▶ Work task
Transcribe exactly the line containing "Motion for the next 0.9" and the remaining lines of the listing below, through the very last.

▶ Dataset extract
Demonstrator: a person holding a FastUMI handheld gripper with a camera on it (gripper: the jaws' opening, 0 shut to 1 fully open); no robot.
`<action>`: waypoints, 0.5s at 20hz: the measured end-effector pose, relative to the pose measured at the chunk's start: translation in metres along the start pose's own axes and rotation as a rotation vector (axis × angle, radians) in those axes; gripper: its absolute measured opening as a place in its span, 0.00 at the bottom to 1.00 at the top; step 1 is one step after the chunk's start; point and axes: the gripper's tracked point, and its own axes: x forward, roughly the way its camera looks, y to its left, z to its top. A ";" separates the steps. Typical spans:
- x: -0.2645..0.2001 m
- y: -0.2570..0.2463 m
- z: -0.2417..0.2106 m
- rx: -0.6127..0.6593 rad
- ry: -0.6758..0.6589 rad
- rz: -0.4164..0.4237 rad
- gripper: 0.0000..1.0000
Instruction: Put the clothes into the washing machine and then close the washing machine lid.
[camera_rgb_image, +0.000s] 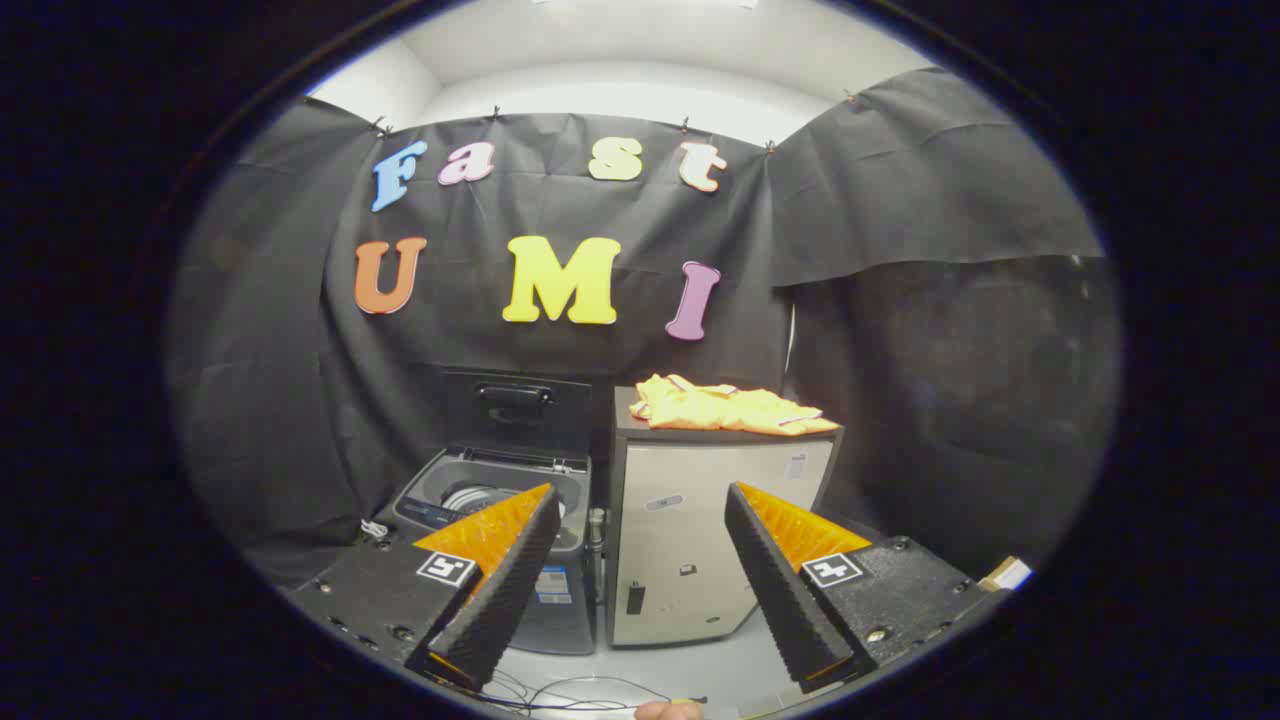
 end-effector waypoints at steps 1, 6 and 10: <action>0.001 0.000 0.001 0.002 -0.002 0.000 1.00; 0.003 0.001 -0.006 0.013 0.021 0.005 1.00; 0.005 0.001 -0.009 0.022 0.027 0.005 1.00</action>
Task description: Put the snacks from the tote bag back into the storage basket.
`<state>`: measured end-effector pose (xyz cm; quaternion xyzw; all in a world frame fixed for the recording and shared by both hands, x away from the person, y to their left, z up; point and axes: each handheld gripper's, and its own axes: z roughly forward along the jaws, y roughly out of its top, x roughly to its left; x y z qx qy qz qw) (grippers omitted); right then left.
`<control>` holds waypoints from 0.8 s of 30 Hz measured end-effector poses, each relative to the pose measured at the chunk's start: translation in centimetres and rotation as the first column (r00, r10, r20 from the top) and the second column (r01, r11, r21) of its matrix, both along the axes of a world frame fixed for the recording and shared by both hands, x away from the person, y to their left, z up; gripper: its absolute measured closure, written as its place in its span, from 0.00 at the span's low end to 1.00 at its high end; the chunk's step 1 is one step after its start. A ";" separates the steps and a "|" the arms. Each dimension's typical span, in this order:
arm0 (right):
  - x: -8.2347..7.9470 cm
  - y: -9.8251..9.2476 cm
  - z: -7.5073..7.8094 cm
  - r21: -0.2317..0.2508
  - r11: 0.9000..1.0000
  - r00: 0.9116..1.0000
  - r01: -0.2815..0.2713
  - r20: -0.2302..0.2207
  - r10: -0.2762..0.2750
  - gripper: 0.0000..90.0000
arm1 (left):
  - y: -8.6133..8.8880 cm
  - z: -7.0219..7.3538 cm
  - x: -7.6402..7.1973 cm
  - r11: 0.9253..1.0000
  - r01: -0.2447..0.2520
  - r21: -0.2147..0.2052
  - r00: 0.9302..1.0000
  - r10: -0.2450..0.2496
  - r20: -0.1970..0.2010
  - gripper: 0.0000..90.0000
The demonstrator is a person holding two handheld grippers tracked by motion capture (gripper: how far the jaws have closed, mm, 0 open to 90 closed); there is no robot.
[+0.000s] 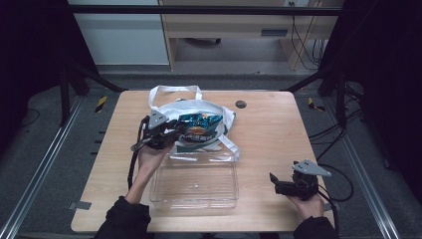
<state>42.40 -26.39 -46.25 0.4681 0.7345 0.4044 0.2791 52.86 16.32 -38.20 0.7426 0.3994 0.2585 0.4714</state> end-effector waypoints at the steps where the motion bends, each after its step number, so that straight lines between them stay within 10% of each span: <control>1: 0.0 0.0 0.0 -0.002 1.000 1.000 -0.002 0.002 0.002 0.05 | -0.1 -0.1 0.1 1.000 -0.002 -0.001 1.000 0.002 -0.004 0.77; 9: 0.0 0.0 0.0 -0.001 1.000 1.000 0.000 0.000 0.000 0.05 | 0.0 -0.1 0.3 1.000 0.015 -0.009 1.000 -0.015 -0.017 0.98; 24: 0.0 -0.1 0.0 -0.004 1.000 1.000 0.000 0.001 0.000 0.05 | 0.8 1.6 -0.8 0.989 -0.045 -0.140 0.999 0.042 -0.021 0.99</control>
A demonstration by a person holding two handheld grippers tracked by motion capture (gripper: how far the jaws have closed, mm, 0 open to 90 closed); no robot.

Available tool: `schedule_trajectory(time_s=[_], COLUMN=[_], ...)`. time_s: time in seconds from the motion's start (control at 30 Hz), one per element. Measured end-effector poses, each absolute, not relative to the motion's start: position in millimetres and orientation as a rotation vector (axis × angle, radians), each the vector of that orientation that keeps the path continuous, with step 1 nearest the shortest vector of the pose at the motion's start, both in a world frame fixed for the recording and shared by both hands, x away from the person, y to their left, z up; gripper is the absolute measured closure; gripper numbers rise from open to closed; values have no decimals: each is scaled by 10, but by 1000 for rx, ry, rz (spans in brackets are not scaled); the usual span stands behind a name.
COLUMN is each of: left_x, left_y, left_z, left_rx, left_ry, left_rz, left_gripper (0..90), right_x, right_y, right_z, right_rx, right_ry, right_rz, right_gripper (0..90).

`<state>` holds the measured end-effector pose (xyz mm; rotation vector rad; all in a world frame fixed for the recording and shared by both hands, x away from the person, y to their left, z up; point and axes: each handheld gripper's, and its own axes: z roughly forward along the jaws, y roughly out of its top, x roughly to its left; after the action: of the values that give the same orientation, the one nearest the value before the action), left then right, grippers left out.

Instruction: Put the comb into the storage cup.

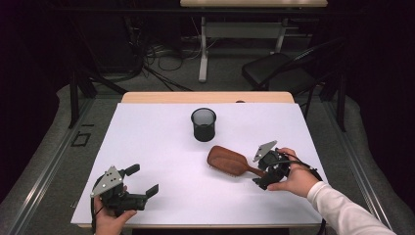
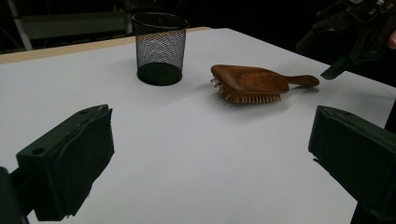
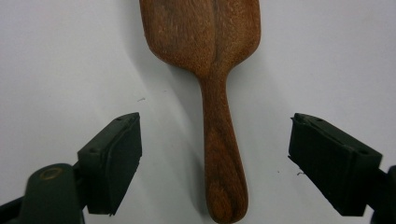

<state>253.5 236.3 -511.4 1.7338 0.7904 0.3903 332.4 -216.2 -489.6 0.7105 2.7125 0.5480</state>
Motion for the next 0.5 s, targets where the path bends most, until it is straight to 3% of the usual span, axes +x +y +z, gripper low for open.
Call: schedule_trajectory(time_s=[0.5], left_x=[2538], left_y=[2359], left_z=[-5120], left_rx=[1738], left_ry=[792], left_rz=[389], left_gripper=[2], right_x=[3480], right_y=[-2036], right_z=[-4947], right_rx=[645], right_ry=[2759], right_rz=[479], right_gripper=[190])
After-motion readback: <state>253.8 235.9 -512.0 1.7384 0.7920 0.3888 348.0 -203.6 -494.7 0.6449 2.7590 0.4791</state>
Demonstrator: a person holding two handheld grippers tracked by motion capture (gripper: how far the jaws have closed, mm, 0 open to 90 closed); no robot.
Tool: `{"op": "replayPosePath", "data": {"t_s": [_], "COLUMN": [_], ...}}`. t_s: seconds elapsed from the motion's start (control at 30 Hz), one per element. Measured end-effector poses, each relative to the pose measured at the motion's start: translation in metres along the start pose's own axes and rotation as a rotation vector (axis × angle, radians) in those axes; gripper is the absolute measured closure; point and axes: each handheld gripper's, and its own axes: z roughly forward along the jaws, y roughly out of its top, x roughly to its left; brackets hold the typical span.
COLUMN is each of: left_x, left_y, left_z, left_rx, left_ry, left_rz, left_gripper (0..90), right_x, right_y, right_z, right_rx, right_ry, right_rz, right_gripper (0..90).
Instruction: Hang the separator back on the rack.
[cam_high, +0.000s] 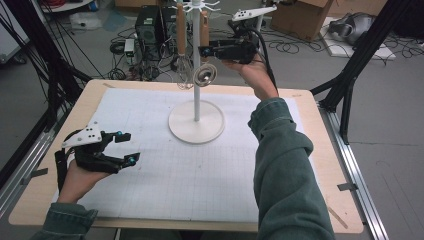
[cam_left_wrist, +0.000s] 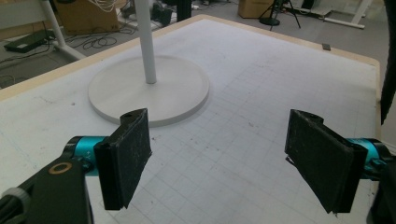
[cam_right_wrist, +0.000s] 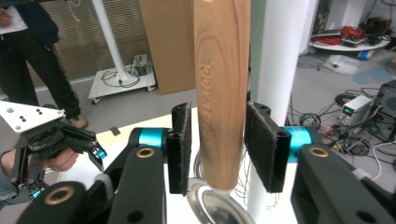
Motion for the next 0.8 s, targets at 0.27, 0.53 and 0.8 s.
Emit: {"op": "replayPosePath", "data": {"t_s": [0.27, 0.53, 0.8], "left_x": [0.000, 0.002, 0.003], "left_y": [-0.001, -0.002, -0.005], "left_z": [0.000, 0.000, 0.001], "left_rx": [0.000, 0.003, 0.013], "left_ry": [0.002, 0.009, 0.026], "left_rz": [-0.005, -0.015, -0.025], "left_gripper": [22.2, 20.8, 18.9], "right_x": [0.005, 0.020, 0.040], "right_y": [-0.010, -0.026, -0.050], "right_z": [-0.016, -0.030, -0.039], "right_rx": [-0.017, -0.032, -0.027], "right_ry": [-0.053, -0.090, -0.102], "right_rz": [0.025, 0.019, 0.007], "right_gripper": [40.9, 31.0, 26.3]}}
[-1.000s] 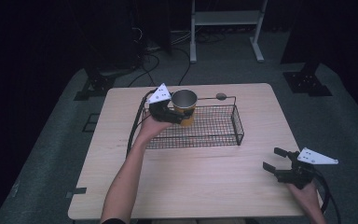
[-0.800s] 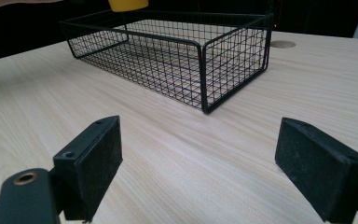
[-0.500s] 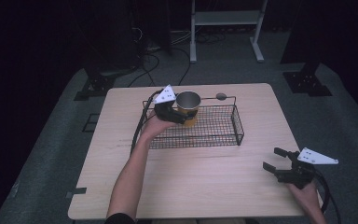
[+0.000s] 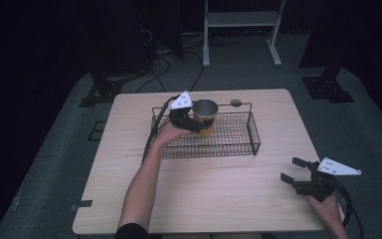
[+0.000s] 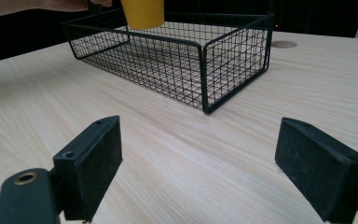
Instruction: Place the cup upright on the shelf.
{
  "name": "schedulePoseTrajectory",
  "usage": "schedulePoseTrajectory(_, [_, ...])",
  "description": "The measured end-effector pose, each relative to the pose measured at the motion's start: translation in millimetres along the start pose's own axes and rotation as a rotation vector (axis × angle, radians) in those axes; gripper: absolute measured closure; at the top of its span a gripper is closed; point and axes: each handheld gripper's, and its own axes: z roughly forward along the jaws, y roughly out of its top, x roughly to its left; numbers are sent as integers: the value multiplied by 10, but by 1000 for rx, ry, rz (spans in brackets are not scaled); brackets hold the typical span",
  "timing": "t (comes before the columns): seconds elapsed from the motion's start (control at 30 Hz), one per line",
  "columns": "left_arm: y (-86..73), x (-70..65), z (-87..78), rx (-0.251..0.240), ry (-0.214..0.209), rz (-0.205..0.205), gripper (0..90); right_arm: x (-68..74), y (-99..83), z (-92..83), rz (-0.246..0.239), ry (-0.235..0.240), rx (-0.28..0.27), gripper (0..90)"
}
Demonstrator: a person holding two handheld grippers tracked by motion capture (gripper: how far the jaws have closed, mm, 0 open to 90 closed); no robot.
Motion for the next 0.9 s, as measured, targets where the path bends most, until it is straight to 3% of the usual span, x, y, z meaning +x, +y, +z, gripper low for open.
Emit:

▶ Reply
Motion for the next 0.9 s, as measured, targets where the path bends most, until it is straight to 3% of the usual span, x, y, z meaning +x, +y, +z, gripper low for open.
Emit:

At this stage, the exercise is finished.